À medida que o gado se torna atividade principal os conflitos por terras vão se estabelecendo. Os camponeses são pressionados e ameaçados em suas posses. O gado é usado como escudo, destruindo as plantações e roubando o alimento das suas famílias.

Casa de posseiro destruída em conflito com fazendeiros
Casa de posseiro destruída em conflito com fazendeiros

 

Como a situação da propriedade da terra era caótica, do ponto de vista do ordenamento jurídico oficial, ocupar foi à forma encontrada para manter a reprodução do campesinato. Com isso, as desapropriações tiveram muito êxito, apesar de ficarem emaranhadas nas farpas do direito. Os camponeses sempre foram excluídos da participação política pelos canais oficiais do Estado. Foram mantidos num lugar secundário e subalterno, historicamente um setor bloqueado e impossibilitado de desenvolver suas potencialidades enquanto forma social específica de produção. Fragilizados, segundo Wanderley, os camponeses continuam a contar, na maioria dos casos, com suas próprias forças (1996); buscando formas alternativas, adequando à realidade, com seus problemas e contradições.

mutirão
Mutirão de recuperação das casas destruídas pelos fazendeiros nos conflitos.

Hoje no Vale do Paraguaçu acelera-se um novo tipo de latifúndio, mais amplo, que concentra e domina não só a terra, mas a água, as tecnologias de produção e as políticas públicas, vendendo a ideia de um modelo único possível. A sucessão colonial continua explícita. Exemplificando, a chegada da monocultura irrigada no município de Itaetê marca o final dos avanços da territorialidade, construídos através da luta pela reforma agraria e inicia um novo ciclo onde os camponeses são resignados, mesmo assim agradecidos pelas oportunidades sazonais no agronegócio. Carecem de água potável onde o investimento hídrico esbanja vigor, até que a natureza reaja, mais uma vez.

Esse modelo nega o reconhecimento dos grupos, povos e comunidades que, ainda hoje, continuam a existir. Estão sempre ameaçados por uma especulação permanente. Afinal o capitalismo propôs ser justo ou seguro?
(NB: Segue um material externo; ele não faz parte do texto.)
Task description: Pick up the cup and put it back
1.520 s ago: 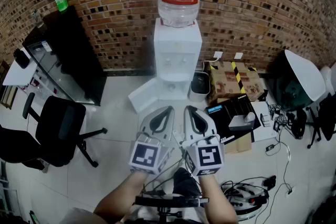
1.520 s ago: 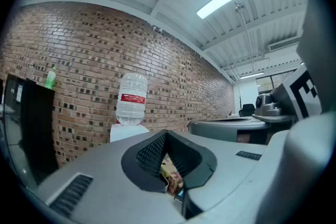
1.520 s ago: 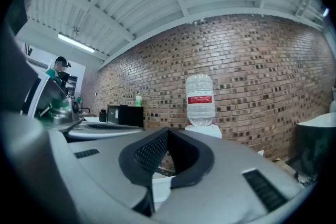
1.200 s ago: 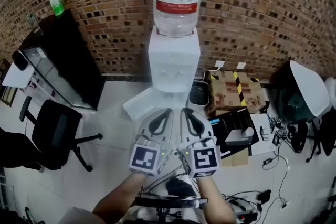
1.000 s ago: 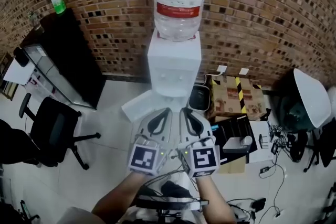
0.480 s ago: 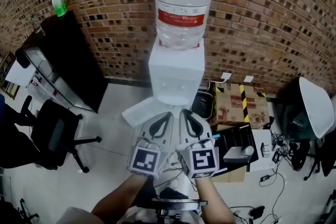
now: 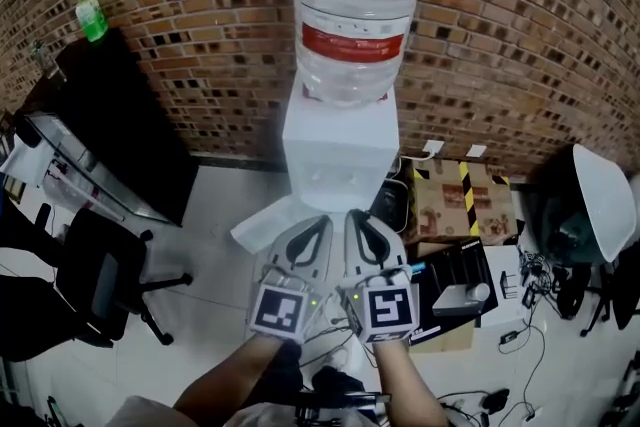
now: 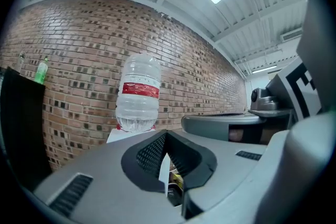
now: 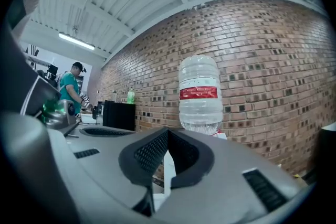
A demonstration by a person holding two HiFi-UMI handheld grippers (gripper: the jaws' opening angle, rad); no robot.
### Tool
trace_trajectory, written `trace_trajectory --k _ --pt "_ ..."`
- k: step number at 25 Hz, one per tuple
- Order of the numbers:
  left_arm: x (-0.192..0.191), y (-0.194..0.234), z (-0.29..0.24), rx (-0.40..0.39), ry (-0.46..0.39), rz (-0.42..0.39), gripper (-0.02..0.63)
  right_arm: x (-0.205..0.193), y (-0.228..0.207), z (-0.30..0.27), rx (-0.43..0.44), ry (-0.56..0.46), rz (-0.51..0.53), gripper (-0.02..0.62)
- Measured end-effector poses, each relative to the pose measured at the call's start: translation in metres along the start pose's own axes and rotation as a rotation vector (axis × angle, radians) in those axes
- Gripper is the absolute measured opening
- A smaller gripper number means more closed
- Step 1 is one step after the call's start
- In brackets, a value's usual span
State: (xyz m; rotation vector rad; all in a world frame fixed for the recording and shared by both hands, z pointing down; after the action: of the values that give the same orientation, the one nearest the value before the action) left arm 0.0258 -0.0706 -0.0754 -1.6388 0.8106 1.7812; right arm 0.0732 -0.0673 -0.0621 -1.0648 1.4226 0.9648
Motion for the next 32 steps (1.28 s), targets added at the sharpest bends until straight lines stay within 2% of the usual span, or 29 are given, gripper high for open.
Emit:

Apesar disso a esperança está, ainda, nos camponeses com sua forma social de organização econômica. Pois, segundo Martins, tem demonstrado mais inovação, criatividade e empreendedorismo no modo de buscar soluções e de superar adversidades, com mais capacidade de ajustamento dinâmico a crises e rupturas (2014). Sempre responderam com suas práticas normativas autônomas e autênticas. Resistiram e lutaram, às vezes até a morte, a fim de manter o “vinculo com a terra”. Negar essas rebeldias é negar as raízes do povo brasileiro.

 

 Por Claudio Dourado, Agente de CPT – Núcleo Ruy Barbosa, em  24/08/2016.